Namaku adalah Budiman, kawan – kawan biasanya memanggilkan Budi, aku merupakan anak desa yang mencoba keberuntungan untuk bersekolah di Kota. Ayah dan Ibuku hanyalah seorang petani, yang kesehariannya tidak lain hanya bercocok tanam. Aku merupakan anak pertama dari 2 bersaudara, adek saya saat ini masih bersekolah di salah satu sekolah dasar di desa saya. Disini aku berusaha mencoba mengadu nasibku di yang sangat besar, berbekal hanya beberapa pakaian dan peralatan mandi aku langsung mengikuti tetanggaku yang akan pergi ke kota, berharap bahwa masa depanku akan lebih baik dari sebelumnya.
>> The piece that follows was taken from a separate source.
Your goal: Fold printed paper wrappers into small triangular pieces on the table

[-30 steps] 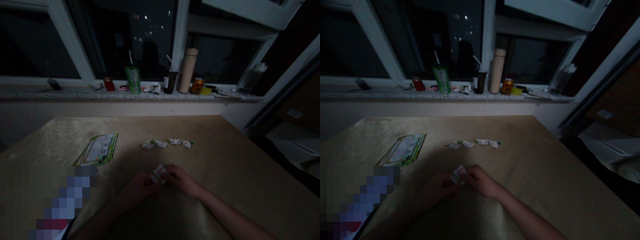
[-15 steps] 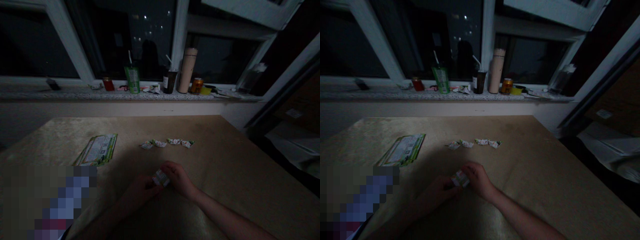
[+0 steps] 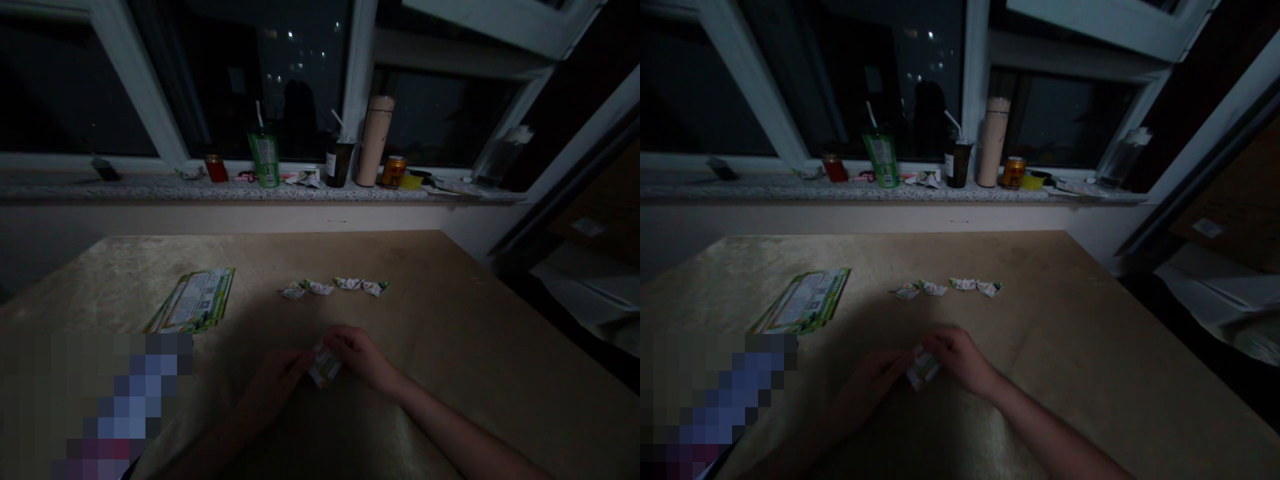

Setelah beberapa jam perjalanan, akhirnya kami sampai juga di Jakarta, kota yang sangat besar yang sangat ku impikan sekali untuk dapat pergi merantau kesana ketika itu. Aku bersyukur karena mempunyai tetangga yang sangat baik, karena di dalam perjalanan Ia mengatakan bahwa Ia tidak bisa menemani aku setiap hari, dan aku harus sekolah, jangan sampai pendidikanku terputus ketika aku sampai di Jakarta, dan ia siap mensekolahkan aku hingga aku lulus SMA. “Budi, saya pikir di Jakarta kamu harus tetap sekolah, jangan sampai pendidikanmu terputus sampai disini, masa depanmu masih panjang, kamu harus sekolah, agar ada yang menemanimu setiap hari, karena tidak selamanya saya bisa menemanimu di Jakarta ini, dan saya akan menyekolahkan kamu hingga kamu lulus SMA nanti”, ujarnya. Setelah ditawarkan, saya dengan perasaan yang senang sekali langsung setuju dengan apa yang di bilang tetangga saya.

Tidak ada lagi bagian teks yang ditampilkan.